EXERCISE AIM ▸ The output is the lines below from the one with "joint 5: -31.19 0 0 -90" through the one with "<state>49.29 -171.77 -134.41", both included, printed exactly and with no other line.

[[ DATA EXTRACT, beginning ]]

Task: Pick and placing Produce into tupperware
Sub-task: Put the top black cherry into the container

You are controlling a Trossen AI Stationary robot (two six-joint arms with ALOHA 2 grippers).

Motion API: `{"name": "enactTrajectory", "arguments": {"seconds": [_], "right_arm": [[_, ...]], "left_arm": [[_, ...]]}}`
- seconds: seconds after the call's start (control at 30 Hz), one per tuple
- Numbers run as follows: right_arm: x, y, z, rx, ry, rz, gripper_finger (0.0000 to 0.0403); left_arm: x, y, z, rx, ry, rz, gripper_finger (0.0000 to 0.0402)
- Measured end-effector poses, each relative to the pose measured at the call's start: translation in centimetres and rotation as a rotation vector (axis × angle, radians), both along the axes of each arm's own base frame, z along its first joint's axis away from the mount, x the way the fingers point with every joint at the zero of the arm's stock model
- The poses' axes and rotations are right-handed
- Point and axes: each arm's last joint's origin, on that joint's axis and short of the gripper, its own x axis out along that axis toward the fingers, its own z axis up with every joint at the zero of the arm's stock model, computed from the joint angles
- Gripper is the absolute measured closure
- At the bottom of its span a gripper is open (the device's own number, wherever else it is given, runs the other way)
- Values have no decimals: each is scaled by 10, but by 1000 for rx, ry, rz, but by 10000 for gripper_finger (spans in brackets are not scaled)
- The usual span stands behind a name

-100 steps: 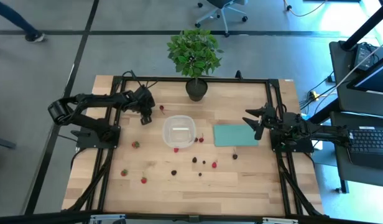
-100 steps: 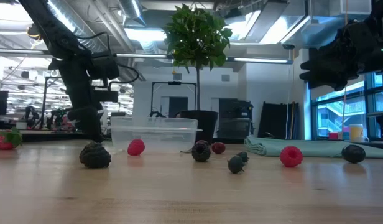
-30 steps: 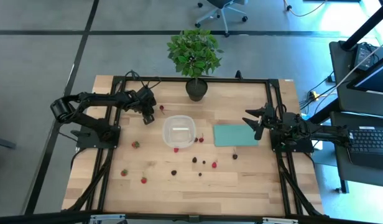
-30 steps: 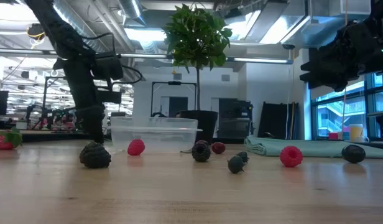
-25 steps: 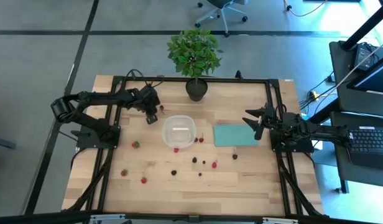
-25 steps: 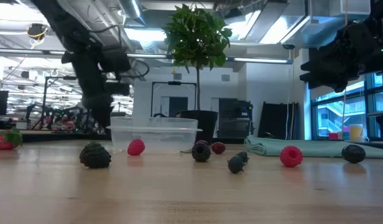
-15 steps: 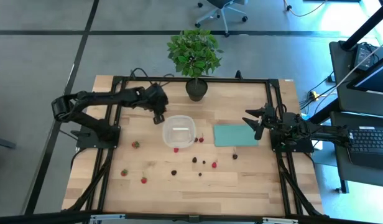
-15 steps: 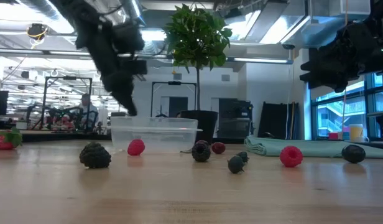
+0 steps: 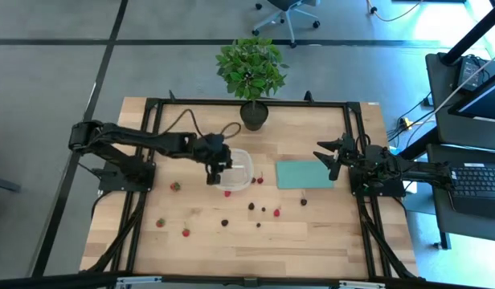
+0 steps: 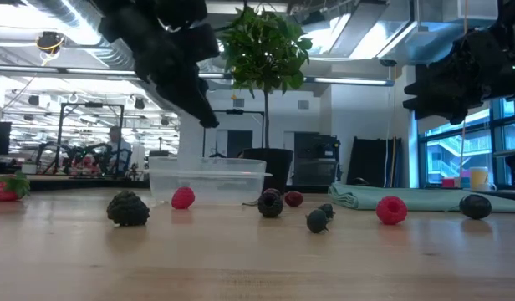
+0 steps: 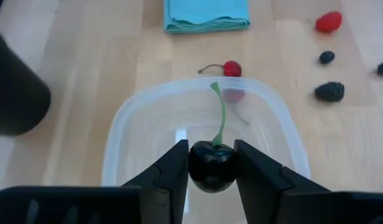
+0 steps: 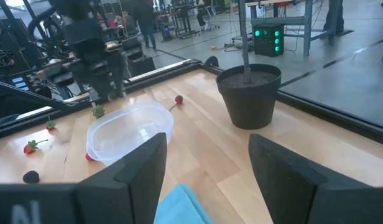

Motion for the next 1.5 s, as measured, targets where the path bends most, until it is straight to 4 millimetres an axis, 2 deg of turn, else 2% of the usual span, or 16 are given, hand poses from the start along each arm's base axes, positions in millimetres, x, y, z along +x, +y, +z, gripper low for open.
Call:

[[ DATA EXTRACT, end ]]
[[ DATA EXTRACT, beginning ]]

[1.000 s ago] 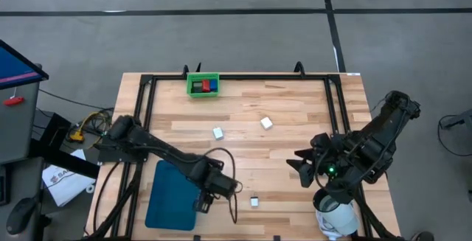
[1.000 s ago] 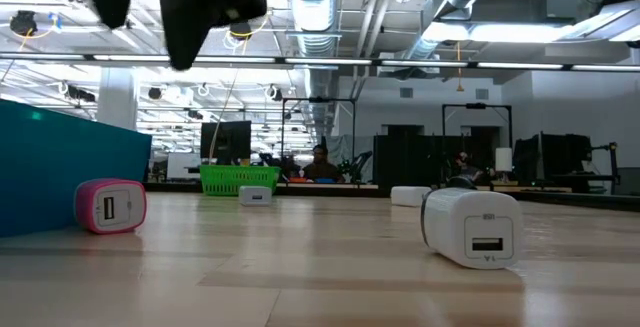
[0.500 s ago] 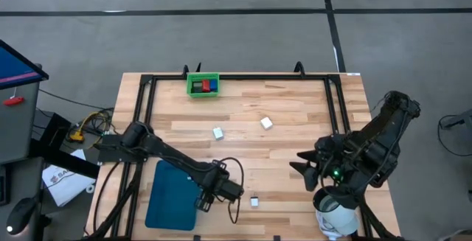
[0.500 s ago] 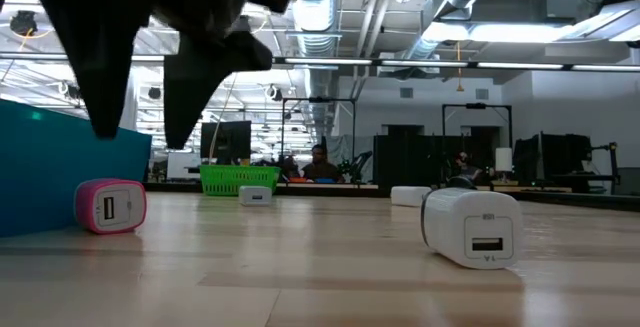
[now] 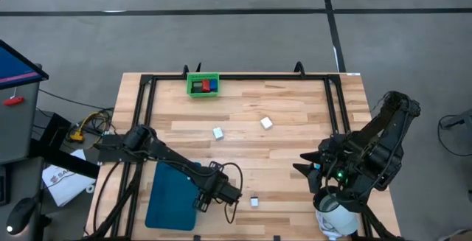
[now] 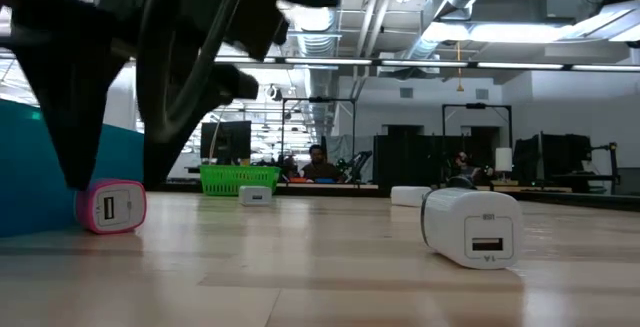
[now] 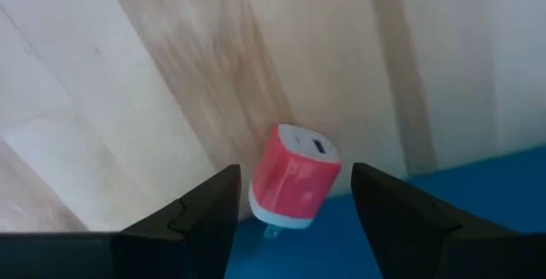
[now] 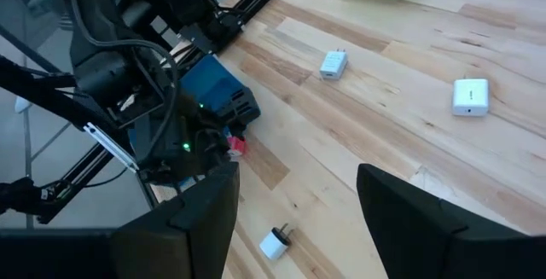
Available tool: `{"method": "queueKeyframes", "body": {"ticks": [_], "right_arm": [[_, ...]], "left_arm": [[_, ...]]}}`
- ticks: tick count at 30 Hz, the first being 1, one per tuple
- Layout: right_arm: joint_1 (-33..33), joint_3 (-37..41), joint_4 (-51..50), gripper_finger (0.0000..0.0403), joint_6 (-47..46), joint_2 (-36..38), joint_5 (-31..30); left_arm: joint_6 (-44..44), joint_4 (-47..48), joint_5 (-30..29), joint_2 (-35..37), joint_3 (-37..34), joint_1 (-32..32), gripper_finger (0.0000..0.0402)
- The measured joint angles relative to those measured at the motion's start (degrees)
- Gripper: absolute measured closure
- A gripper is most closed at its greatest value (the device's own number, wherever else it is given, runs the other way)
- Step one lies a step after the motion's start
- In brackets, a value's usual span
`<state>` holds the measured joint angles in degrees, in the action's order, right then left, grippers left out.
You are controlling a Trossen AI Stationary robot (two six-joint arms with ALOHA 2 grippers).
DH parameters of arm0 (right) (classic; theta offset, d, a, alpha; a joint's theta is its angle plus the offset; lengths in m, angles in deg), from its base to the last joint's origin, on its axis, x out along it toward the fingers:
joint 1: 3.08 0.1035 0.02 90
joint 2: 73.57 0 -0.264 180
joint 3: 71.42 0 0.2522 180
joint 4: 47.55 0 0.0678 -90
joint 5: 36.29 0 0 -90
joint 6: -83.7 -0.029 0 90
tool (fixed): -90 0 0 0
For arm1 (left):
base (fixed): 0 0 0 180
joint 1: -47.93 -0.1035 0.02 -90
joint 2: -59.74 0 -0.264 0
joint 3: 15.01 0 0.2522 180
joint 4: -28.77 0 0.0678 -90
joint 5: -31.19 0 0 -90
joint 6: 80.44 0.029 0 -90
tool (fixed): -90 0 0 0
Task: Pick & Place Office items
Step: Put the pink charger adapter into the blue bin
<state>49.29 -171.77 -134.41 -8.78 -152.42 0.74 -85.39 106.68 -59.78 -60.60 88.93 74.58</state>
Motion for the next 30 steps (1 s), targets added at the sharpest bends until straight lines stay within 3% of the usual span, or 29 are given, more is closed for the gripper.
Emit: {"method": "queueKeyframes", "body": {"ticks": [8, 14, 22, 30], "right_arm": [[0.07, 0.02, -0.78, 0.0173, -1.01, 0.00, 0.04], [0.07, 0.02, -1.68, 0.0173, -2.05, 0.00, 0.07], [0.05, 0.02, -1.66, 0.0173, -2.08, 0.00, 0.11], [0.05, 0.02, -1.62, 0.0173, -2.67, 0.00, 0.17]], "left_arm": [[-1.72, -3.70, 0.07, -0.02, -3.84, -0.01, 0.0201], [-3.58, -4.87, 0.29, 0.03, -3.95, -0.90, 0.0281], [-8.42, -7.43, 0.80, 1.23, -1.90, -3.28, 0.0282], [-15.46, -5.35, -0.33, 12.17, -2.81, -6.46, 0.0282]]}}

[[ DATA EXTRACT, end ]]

WRITTEN RESPONSE ▸
joint 5: -31.19 0 0 -90
joint 6: 80.44 0.029 0 -90
tool (fixed): -90 0 0 0
Task: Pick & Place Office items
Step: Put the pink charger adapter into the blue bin
<state>49.29 -171.77 -134.41 -8.78 -152.42 0.74 -85.39 106.68 -59.78 -60.60 88.93 74.58</state>

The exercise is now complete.